[Extracted data entries]
= = = = = = =

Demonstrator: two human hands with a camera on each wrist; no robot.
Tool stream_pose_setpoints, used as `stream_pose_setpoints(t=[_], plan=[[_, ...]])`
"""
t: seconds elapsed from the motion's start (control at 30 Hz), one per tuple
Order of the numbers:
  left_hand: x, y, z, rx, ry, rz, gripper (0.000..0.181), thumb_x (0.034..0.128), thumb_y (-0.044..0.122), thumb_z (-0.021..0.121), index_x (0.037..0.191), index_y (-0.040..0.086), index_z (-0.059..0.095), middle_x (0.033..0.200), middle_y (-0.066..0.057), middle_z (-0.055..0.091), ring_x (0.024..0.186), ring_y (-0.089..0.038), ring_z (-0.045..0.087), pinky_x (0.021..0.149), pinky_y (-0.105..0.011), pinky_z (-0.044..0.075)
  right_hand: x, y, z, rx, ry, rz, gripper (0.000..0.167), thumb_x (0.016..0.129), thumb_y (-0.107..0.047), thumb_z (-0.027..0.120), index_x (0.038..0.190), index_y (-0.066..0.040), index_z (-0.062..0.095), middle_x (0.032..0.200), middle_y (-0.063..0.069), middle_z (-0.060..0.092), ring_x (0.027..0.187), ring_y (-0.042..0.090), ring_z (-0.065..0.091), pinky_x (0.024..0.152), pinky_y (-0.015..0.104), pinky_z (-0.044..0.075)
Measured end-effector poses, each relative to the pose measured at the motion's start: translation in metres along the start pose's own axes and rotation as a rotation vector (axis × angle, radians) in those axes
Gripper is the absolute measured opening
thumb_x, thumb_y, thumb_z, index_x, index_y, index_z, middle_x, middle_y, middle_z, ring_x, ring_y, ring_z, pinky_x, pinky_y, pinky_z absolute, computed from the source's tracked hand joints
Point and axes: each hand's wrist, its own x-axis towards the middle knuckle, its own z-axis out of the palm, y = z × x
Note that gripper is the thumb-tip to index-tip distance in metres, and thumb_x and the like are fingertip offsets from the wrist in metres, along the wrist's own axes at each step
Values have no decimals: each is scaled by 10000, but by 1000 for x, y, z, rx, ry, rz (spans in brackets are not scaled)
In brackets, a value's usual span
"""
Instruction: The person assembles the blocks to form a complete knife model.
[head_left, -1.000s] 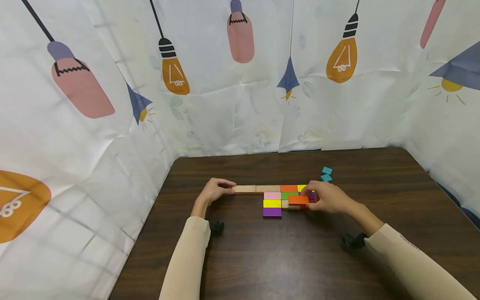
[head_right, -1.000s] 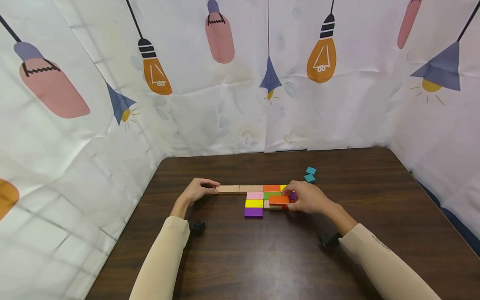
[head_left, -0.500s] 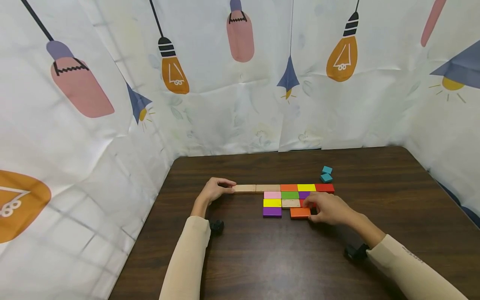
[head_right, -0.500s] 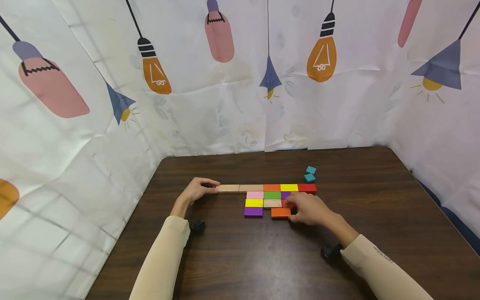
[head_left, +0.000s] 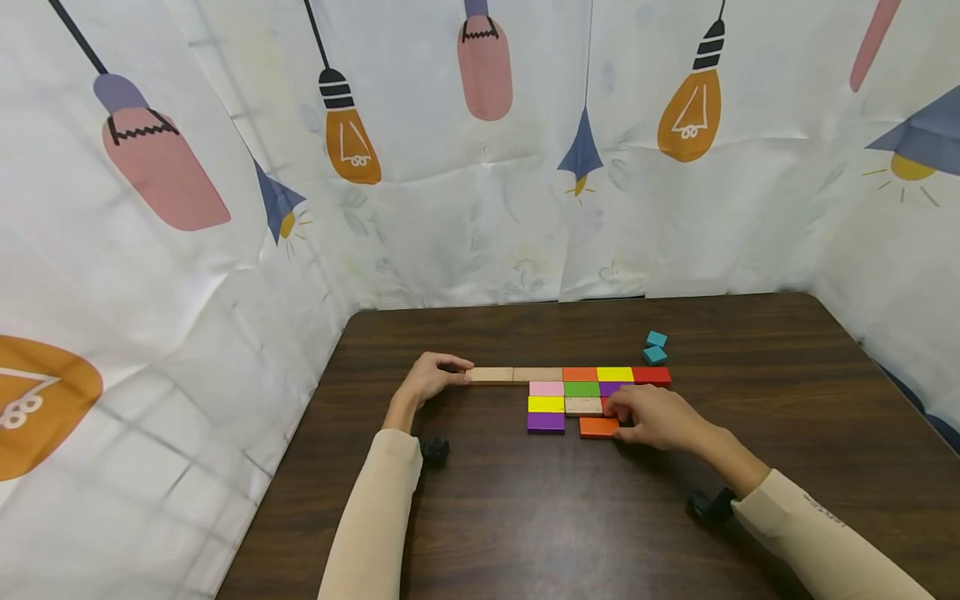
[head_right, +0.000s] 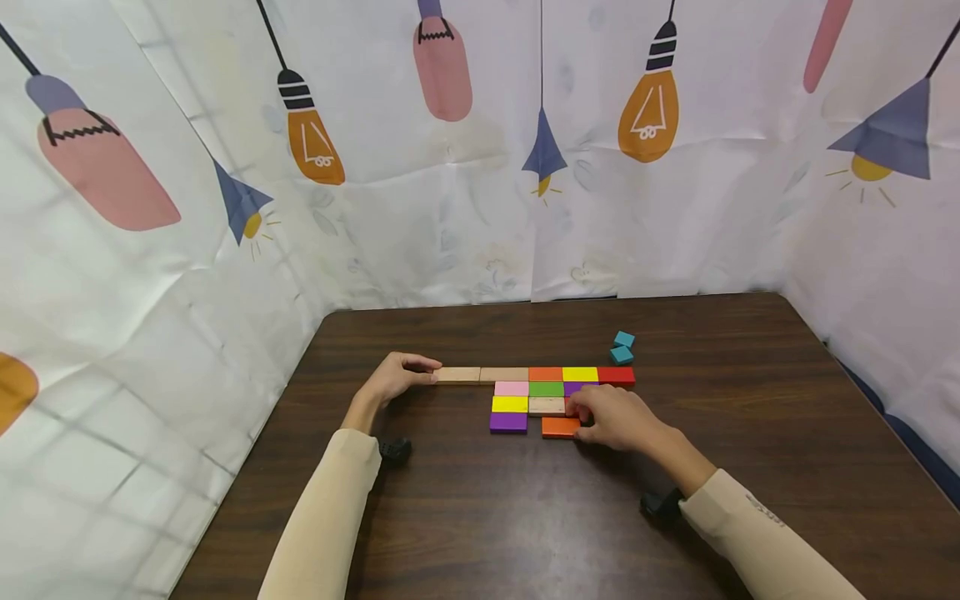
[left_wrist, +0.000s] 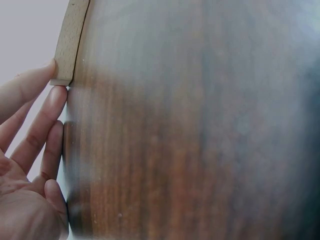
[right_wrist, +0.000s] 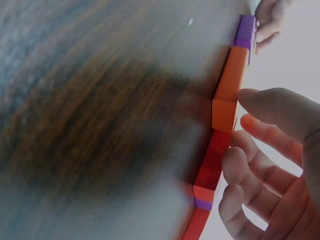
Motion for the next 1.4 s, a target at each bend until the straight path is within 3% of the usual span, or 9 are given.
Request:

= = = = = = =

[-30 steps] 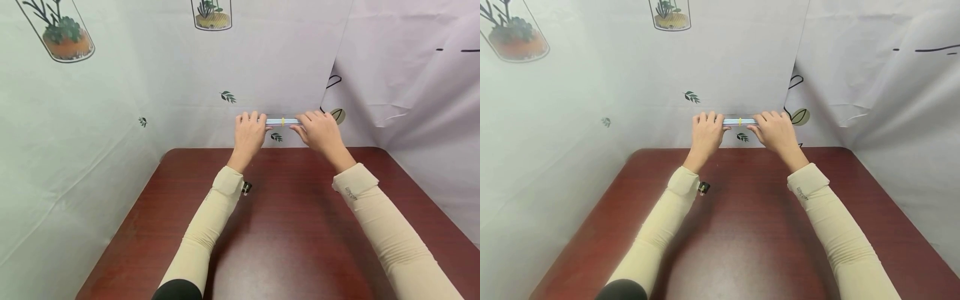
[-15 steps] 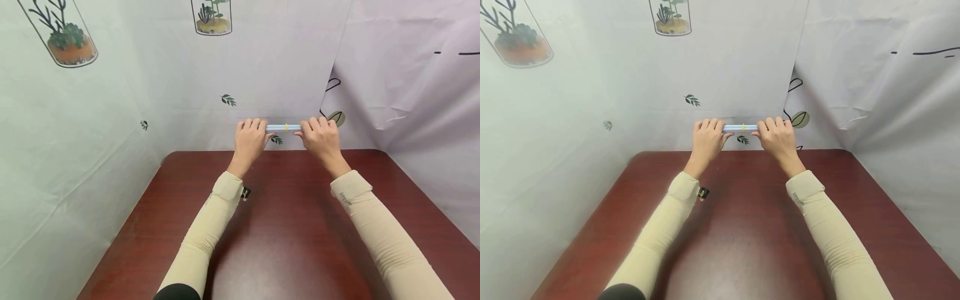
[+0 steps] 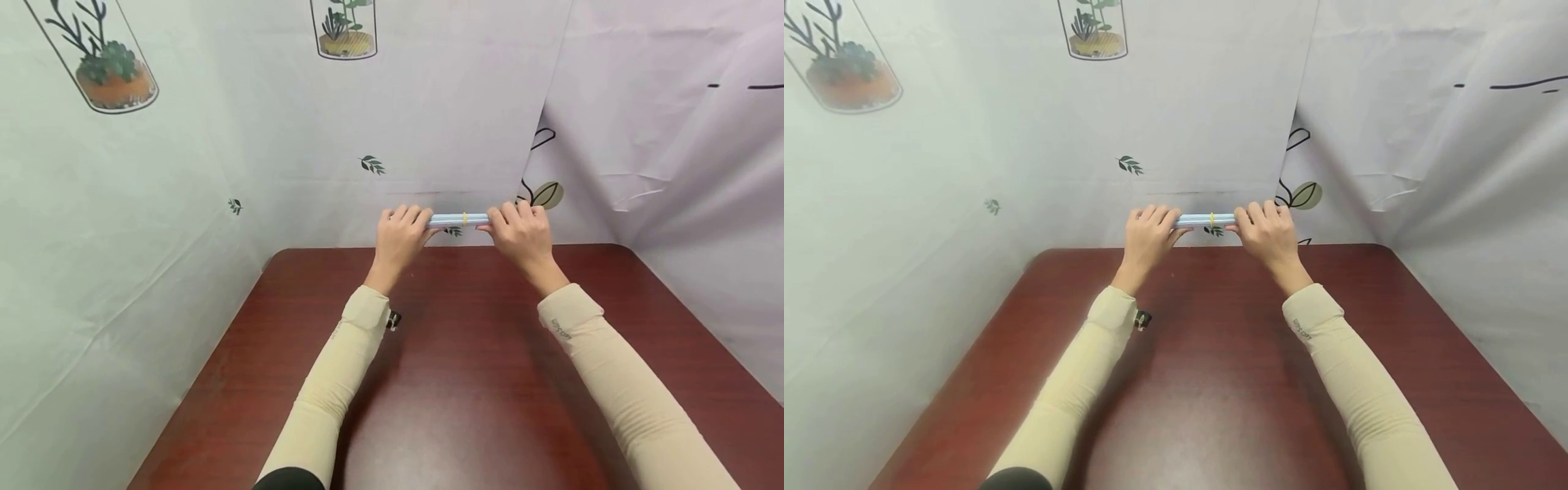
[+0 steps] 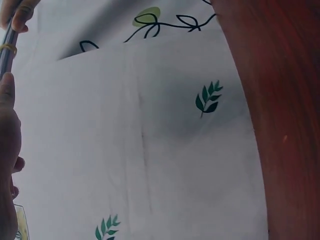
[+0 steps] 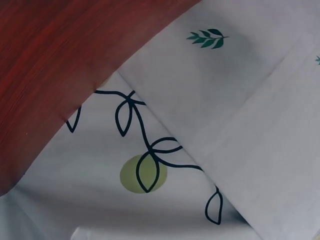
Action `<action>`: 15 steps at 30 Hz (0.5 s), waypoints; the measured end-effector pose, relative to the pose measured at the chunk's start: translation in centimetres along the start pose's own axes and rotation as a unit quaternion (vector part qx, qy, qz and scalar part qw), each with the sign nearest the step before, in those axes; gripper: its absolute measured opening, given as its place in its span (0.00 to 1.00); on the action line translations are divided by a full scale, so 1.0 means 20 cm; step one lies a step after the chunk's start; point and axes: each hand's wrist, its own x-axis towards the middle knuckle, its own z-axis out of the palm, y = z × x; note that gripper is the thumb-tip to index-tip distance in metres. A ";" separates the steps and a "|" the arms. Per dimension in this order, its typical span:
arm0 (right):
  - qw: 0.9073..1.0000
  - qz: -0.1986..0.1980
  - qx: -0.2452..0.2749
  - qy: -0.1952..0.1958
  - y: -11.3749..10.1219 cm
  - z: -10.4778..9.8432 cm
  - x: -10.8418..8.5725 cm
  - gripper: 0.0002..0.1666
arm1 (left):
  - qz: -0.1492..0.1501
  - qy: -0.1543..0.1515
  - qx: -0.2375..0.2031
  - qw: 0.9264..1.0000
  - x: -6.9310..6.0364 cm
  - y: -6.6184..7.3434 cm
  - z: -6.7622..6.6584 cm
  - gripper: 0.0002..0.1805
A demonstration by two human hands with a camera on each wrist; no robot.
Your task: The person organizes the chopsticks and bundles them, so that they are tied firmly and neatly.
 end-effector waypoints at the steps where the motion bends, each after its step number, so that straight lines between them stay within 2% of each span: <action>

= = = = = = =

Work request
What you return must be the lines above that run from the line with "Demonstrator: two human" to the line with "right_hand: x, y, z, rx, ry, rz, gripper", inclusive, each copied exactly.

Task output
Demonstrator: two human hands with a camera on each wrist; no robot.
Tool stream_pose_setpoints, used as `stream_pose_setpoints(t=[_], plan=[[_, ...]])`
"""
t: seconds elapsed from the motion's start (control at 30 Hz), one per tuple
Order of the numbers:
  left_hand: x, y, z, rx, ry, rz, gripper (0.000..0.181), thumb_x (0.034..0.128), thumb_y (-0.044..0.122), thumb_z (-0.021..0.121), index_x (0.037..0.191), index_y (-0.040..0.086), index_z (-0.059..0.095), middle_x (0.033..0.200), middle_y (-0.066..0.057), middle_z (-0.055..0.091), ring_x (0.024..0.186), ring_y (-0.089..0.038), ring_z (-0.045..0.087), pinky_x (0.021..0.149), pinky_y (-0.105..0.011), pinky_z (-0.044..0.075)
  right_hand: x, y, z, rx, ry, rz, gripper (0.000..0.167), thumb_x (0.016..0.129), thumb_y (-0.107..0.047), thumb_z (-0.027..0.120), index_x (0.038..0.190), index_y (-0.066..0.040), index_z (-0.062..0.095), middle_x (0.032..0.200), middle_y (-0.063..0.069), middle_z (-0.060..0.092), ring_x (0.027..0.187), ring_y (-0.042..0.090), ring_z (-0.065..0.091), pinky_x (0.024..0.152), pinky_y (-0.015..0.104), pinky_z (-0.044..0.075)

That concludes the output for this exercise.